GOAL OF THE EXERCISE => Output all the data exactly.

=-=-=-=-=

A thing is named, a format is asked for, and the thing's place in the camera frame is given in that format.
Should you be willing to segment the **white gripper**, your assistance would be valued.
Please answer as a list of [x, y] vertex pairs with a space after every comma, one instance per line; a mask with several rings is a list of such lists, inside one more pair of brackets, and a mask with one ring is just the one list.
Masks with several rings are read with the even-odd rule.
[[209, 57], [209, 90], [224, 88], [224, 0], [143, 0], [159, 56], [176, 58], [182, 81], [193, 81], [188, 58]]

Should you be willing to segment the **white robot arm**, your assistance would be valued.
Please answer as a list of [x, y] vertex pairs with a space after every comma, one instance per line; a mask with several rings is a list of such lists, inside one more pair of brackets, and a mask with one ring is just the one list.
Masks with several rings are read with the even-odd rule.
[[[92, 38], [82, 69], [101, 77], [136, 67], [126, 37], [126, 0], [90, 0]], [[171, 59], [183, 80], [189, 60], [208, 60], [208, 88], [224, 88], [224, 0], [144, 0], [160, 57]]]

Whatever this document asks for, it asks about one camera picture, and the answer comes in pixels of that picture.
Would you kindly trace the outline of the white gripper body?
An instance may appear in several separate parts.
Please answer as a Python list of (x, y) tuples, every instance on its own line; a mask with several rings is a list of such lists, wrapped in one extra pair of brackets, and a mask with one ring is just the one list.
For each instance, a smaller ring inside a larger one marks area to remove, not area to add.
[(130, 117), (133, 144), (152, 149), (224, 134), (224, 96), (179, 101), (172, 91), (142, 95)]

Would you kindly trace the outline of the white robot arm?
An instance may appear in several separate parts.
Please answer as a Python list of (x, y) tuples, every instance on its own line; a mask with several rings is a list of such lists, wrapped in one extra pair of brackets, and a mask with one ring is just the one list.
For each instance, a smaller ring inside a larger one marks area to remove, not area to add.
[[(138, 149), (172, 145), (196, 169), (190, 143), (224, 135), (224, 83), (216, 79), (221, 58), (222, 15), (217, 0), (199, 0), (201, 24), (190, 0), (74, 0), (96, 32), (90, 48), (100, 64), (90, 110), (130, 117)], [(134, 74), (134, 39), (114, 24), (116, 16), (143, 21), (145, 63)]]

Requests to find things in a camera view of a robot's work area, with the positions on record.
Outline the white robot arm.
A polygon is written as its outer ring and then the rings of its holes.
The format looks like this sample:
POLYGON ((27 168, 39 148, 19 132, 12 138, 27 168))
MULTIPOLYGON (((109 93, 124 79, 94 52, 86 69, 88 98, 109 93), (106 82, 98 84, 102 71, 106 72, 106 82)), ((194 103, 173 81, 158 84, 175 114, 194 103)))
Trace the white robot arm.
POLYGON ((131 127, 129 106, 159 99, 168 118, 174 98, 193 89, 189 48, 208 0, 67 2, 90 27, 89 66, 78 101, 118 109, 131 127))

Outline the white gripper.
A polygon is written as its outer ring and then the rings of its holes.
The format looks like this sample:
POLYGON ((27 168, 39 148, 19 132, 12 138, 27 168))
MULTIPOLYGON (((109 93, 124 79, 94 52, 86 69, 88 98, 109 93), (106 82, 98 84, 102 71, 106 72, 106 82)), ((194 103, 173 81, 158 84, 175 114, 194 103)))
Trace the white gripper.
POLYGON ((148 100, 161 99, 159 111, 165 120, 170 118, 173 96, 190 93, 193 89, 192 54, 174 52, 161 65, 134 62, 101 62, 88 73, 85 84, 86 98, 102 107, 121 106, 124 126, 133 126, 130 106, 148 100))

=-=-=-=-=

REPLY =>
A thing is named, a format is asked for, and the thing's place in the camera frame is given in that format.
Should you be willing to segment the **white gripper**, your assistance would be valued.
Please answer as a list of [x, y] vertex pairs with a space after every comma, one instance per line; a mask with several rings is a list of such lists, inside one more pair of brackets, and a mask with one ring is just the one list.
Masks with several rings are read with the even-odd rule.
[[209, 57], [209, 90], [224, 88], [224, 0], [143, 0], [159, 56], [176, 58], [182, 81], [193, 81], [188, 58]]

Should you be willing to segment the **white robot arm**, your assistance would be valued.
Please answer as a list of [x, y] vertex pairs with a space after every comma, one instance per line; a mask with several rings is a list of such lists, inside one more pair of brackets, and a mask with one ring is just the one list.
Masks with several rings are read with the even-odd rule.
[[[92, 38], [82, 69], [101, 77], [136, 67], [126, 37], [126, 0], [90, 0]], [[171, 59], [183, 80], [189, 60], [208, 60], [208, 88], [224, 88], [224, 0], [144, 0], [160, 57]]]

Whatever this document asks for, it asks about one camera picture, and the answer comes in pixels of that picture.
Would you kindly trace the outline of the white gripper body?
An instance may appear in several separate parts.
Please answer as a Python list of (x, y) tuples, every instance on its own line; a mask with several rings is a list of such lists, wrapped in one extra pair of brackets, and a mask with one ring is just the one list.
For each instance, a smaller ring inside a larger one marks area to remove, not area to add.
[(130, 117), (133, 144), (152, 149), (224, 134), (224, 96), (179, 101), (172, 91), (142, 95)]

Would you kindly trace the outline of the white robot arm?
An instance may appear in several separate parts.
Please answer as a Python list of (x, y) tuples, every instance on its own line; a mask with several rings is a list of such lists, wrapped in one extra pair of brackets, and a mask with one ring is just the one list.
For each instance, a smaller ring inside a larger one marks area to remove, not area to add.
[[(138, 149), (172, 145), (196, 169), (190, 143), (224, 135), (224, 83), (216, 79), (221, 58), (222, 15), (217, 0), (199, 0), (201, 24), (190, 0), (74, 0), (96, 32), (90, 48), (100, 64), (90, 110), (130, 117)], [(134, 74), (134, 39), (114, 24), (116, 16), (143, 21), (145, 63)]]

Requests to find things in a camera view of a robot's work area, with the positions on record.
Outline the white robot arm.
A polygon is written as its outer ring and then the rings of its holes.
The format looks like this sample:
POLYGON ((27 168, 39 148, 19 132, 12 138, 27 168))
MULTIPOLYGON (((109 93, 124 79, 94 52, 86 69, 88 98, 109 93), (106 82, 98 84, 102 71, 106 72, 106 82)), ((194 103, 173 81, 158 84, 175 114, 194 103)))
Trace the white robot arm.
POLYGON ((131 127, 129 106, 159 99, 168 118, 174 98, 193 89, 189 48, 208 0, 67 2, 90 27, 89 66, 78 101, 118 109, 131 127))

Outline the white gripper.
A polygon is written as its outer ring and then the rings of its holes.
The format looks like this sample:
POLYGON ((27 168, 39 148, 19 132, 12 138, 27 168))
MULTIPOLYGON (((109 93, 124 79, 94 52, 86 69, 88 98, 109 93), (106 82, 98 84, 102 71, 106 72, 106 82)), ((194 103, 173 81, 158 84, 175 114, 194 103)))
Trace the white gripper.
POLYGON ((148 100, 161 99, 159 111, 165 120, 170 118, 173 96, 190 93, 193 89, 192 54, 174 52, 161 65, 134 62, 101 62, 88 73, 85 84, 86 98, 102 107, 121 106, 124 126, 133 126, 130 106, 148 100))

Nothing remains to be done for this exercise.